The governor did not flag further rate cuts, saying the July decision aims to support weakening economic growth as external economic conditions deteriorate.
"The decision does not mean that the BOK is shifting its monetary policy direction," he said.
Following the rate cut, bond futures gained ground and the local currency extended its weakness to the dollar in the morning session.
"The BOK's rate reduction points to the pressure facing the bank to support weakening growth," said Lee Sang-jae, a senior economist at Hyundai Securities Co. "Easing inflationary pressure also seemed to lend support to the rate cut decision."
Lee said an additional rate cut is not likely to come this year unless external economic conditions turn even worse.
The European Central Bank and China's central bank cut their interest rates last week in a desperate effort to bolster the softening economy, dogged by the eurozone fiscal crisis.
The Bank of England vowed to increase its asset-purchase program and market players are awaiting whether the Federal Reserve will take additional unconventional easing steps.
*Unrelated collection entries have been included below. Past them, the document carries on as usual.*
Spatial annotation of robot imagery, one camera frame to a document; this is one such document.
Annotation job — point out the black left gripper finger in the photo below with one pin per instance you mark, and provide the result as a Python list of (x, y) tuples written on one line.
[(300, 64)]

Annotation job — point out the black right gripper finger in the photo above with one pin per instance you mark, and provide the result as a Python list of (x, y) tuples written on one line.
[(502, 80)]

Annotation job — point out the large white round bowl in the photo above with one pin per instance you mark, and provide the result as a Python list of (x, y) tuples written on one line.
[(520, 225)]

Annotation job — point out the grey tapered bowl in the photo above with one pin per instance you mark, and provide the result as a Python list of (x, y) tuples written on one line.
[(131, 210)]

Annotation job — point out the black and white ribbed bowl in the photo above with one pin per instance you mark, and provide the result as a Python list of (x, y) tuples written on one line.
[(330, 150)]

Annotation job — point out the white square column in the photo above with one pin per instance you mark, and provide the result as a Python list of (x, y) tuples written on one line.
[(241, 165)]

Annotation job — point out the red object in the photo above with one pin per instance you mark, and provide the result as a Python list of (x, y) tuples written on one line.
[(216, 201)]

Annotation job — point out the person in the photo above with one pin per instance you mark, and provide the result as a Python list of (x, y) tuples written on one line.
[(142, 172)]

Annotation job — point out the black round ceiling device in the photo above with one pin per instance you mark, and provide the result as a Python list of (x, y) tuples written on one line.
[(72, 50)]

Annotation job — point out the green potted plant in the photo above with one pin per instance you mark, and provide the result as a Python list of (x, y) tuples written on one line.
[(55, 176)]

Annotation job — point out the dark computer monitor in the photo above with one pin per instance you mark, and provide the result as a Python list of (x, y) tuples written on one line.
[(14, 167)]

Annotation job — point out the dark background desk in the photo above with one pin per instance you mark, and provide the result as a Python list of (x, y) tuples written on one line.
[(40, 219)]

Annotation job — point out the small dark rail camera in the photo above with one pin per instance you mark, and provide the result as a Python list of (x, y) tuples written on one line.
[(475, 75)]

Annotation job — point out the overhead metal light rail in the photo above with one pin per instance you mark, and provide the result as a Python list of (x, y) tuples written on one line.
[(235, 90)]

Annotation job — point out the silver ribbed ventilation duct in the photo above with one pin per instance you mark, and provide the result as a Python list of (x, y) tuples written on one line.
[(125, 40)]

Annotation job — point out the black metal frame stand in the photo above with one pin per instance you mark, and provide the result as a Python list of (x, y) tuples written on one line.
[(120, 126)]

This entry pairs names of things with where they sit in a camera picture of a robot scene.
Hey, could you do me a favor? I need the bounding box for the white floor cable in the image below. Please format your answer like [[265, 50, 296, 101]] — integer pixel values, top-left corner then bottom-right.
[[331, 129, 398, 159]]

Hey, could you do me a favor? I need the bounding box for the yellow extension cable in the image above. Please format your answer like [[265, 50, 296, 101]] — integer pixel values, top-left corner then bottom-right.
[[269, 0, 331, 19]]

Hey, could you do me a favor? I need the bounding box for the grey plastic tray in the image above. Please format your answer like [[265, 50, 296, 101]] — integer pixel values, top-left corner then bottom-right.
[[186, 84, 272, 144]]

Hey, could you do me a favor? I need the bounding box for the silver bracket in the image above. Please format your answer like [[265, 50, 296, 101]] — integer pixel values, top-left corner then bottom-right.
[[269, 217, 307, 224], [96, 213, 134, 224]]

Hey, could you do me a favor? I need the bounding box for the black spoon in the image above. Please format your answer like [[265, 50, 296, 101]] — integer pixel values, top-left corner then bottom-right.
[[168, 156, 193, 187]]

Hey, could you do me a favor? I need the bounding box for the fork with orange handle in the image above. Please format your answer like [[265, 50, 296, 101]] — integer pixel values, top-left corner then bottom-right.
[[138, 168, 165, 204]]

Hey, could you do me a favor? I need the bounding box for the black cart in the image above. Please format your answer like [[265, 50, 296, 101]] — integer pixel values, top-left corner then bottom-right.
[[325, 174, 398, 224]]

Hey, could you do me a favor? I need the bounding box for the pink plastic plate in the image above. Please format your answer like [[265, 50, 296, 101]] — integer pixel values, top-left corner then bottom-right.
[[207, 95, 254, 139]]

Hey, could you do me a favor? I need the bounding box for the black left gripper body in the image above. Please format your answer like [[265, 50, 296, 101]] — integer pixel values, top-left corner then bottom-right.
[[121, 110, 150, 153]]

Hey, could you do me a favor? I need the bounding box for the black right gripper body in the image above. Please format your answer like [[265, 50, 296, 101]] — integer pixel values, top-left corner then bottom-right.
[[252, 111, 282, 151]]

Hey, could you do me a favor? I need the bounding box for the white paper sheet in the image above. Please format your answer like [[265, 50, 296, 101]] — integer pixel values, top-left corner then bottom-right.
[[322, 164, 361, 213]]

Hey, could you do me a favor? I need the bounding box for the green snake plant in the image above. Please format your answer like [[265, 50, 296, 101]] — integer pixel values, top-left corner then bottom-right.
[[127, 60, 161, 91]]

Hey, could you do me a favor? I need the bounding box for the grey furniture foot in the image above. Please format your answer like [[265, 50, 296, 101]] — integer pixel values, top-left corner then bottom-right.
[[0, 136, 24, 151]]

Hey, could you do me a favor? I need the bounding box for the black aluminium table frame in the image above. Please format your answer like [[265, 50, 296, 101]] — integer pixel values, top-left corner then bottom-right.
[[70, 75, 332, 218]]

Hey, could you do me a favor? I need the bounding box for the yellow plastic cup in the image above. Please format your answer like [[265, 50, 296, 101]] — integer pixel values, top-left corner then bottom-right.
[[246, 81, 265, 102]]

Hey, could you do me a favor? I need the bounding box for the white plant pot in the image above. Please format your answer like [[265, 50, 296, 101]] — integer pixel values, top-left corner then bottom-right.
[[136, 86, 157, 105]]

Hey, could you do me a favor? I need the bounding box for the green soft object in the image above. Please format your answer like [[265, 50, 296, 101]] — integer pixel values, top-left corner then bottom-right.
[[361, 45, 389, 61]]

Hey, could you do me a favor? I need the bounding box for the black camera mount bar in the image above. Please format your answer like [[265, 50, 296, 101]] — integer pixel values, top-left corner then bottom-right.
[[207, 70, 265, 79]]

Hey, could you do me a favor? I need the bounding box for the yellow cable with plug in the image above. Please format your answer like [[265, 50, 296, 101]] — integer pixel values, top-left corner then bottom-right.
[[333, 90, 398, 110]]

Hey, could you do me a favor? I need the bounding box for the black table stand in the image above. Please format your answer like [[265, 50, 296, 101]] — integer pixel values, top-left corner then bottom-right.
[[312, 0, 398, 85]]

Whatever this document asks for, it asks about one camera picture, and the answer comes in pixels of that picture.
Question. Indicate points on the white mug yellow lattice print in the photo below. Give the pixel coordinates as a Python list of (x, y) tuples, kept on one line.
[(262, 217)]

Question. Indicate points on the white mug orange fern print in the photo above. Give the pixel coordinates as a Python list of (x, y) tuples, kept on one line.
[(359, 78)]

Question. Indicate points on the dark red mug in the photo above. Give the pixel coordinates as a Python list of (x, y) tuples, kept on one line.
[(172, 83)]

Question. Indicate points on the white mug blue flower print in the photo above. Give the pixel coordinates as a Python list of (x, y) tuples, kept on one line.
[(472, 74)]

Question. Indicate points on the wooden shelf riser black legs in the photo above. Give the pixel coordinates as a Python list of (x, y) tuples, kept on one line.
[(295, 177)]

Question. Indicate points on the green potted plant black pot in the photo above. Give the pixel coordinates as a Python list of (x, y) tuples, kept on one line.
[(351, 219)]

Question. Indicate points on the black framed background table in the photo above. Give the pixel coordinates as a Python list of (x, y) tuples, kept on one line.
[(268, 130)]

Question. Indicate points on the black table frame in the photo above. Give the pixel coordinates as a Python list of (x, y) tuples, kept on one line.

The eurozone debt woes have eaten into South Korea's exports, raising expectations that Korea's second-quarter growth is estimated to have cooled down from 0.9 percent on-quarter growth in the first quarter.
Reflecting the fallout from the eurozone risks, the government revised down its 2012 growth forecast to 3.3 percent from its earlier estimate of 3.7 percent. It also announced plans to increase spending by 8.5 trillion won (US$7.5 billion). The BOK, whose 2012 growth forecast stands at 3.5 percent, plans to unveil revised numbers on Friday.
As for inflationary pressure, South Korea saw the growth of its headline inflation slow to the 2-percent range for the fourth straight month in June. The country's annual inflation growth hit a 32-month low of 2.2 percent in June, below the BOK's median inflation target of 3 percent.
Analysts said that the BOK's rate cut is the response to the weakening economic growth, but the bank also cannot escape criticism that it should have normalized the policy stance faster to secure enough room to cut rates in the face of the global economic headwinds.
"The previous level of 3.25 percent was not even a neutral level of the key rate," Lee Sung-kwon, a senior economist at Shinhan Investment Corp., said before the decision.
"The BOK cannot evade criticism that it has been behind the curve in raising the rate so far even if this month's rate cut aimed to bolster the economy."